If your marginal tax rate is the same when you withdraw as when you contributed, then RRSP and TFSA are approximately equal. If your tax rate is lower when you contribute, then TFSA is better. If your tax rate is lower when you withdraw, then RRSP is better. That's why it is often recommended to max your TFSA when young and your income is low, then switch to RRSP contributions when your income is higher. Many, if not most people will have lower income, therefore lower tax rate when retired.

If you have a full public service pension with 35 years service, then your pension (including bridge pension / CPP) will be 70% of your final salary. Say OAS adds another 5 to 10% then you get to retirement income 75% to 80% of working income. So if you have a RRIF and your mandatory withdrawals push your retirement income above your working income, then your retirement tax rate could be higher. Plus if your income gets above $79,000 then your OAS will start to get clawed back at the rate of 15 cents per dollar above that threshold, and it's all clawed back by about $128k of income. If you expect your retirement income to be within those thresholds you need to look carefully to estimate your retirement tax rate vs your working tax rate to see if RRSP is still a good deal. I find www.taxtips.ca to be a good resource. sorry no definitive answer, but it depends on each individual's situation.

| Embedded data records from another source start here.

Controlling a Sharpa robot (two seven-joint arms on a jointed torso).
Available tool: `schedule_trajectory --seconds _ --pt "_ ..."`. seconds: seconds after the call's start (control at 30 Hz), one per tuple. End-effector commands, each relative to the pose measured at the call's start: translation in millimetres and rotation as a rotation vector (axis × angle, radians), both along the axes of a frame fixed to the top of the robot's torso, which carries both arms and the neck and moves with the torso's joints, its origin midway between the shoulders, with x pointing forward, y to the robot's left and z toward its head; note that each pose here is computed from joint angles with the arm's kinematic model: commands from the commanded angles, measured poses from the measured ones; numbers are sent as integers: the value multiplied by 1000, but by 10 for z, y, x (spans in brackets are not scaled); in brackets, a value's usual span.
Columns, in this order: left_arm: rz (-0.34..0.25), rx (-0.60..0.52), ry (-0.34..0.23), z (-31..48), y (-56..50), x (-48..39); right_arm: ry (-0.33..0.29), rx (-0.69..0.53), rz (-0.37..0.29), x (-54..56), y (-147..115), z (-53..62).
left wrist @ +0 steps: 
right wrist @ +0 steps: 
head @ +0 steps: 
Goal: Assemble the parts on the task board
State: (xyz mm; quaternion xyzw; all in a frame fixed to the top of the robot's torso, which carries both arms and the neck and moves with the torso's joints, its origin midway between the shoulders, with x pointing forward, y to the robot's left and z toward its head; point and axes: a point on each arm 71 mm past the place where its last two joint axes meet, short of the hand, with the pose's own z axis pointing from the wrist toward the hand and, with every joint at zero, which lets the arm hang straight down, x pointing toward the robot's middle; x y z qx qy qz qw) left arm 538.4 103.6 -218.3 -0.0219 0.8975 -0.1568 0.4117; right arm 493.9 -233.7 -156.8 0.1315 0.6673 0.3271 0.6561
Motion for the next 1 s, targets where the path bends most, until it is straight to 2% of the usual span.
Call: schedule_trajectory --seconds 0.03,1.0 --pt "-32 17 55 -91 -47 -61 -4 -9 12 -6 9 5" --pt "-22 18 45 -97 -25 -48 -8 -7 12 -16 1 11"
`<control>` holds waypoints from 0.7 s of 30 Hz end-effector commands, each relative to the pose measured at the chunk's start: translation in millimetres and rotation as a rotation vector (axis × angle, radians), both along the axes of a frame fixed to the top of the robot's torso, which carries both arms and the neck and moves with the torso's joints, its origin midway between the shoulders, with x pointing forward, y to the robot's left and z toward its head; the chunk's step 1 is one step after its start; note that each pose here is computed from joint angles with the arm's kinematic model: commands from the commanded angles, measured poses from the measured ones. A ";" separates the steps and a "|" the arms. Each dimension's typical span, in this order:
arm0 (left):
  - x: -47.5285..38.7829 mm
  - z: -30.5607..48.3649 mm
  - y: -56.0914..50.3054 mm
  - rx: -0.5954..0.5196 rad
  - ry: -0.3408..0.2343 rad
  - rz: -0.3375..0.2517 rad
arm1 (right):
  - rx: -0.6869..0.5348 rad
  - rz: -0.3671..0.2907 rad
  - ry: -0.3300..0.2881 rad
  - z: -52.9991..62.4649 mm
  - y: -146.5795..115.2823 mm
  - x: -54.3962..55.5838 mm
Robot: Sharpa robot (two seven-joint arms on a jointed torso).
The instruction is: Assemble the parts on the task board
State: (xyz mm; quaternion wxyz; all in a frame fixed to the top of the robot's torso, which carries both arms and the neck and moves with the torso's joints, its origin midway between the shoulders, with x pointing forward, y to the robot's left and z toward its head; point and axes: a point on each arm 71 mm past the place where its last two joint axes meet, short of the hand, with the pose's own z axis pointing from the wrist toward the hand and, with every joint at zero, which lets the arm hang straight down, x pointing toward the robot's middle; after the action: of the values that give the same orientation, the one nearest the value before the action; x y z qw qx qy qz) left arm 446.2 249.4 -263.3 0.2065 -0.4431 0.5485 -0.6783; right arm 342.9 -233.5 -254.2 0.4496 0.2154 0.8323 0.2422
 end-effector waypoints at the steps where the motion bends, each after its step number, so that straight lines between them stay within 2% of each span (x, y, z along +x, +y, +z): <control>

Re tax on US holdings in a TFSA. Yes, most countries including USA impose a non-resident tax of about 15% on dividends. But the US has a special exemption for retirement accounts. RRSP, RRIF, LIRA etc qualify as retirement accounts but TFSA does not. So if you have both RRSP and TFSA then hold the US stocks in the RRSP. Note that exemption only applies to stocks or funds that trade on a US exchange like NYSE or NASDAQ. A fund trading on the TSX that holds US stocks (like XUS or VUN) will not get the withholding tax waiver. The withholding tax rate is 15%, and say the dividend yield of the S&P500 is 2% and 40% of your portfolio is US stocks then the impact is .15 x .02 x .4 = .0012 or a total impact of 0.12% annually. Not a really big deal. You can run the numbers for your own holdings.
I solemnly swear, to never assume I have an inkling at which direction the market will head, and to never make any investments based on a timing strategy.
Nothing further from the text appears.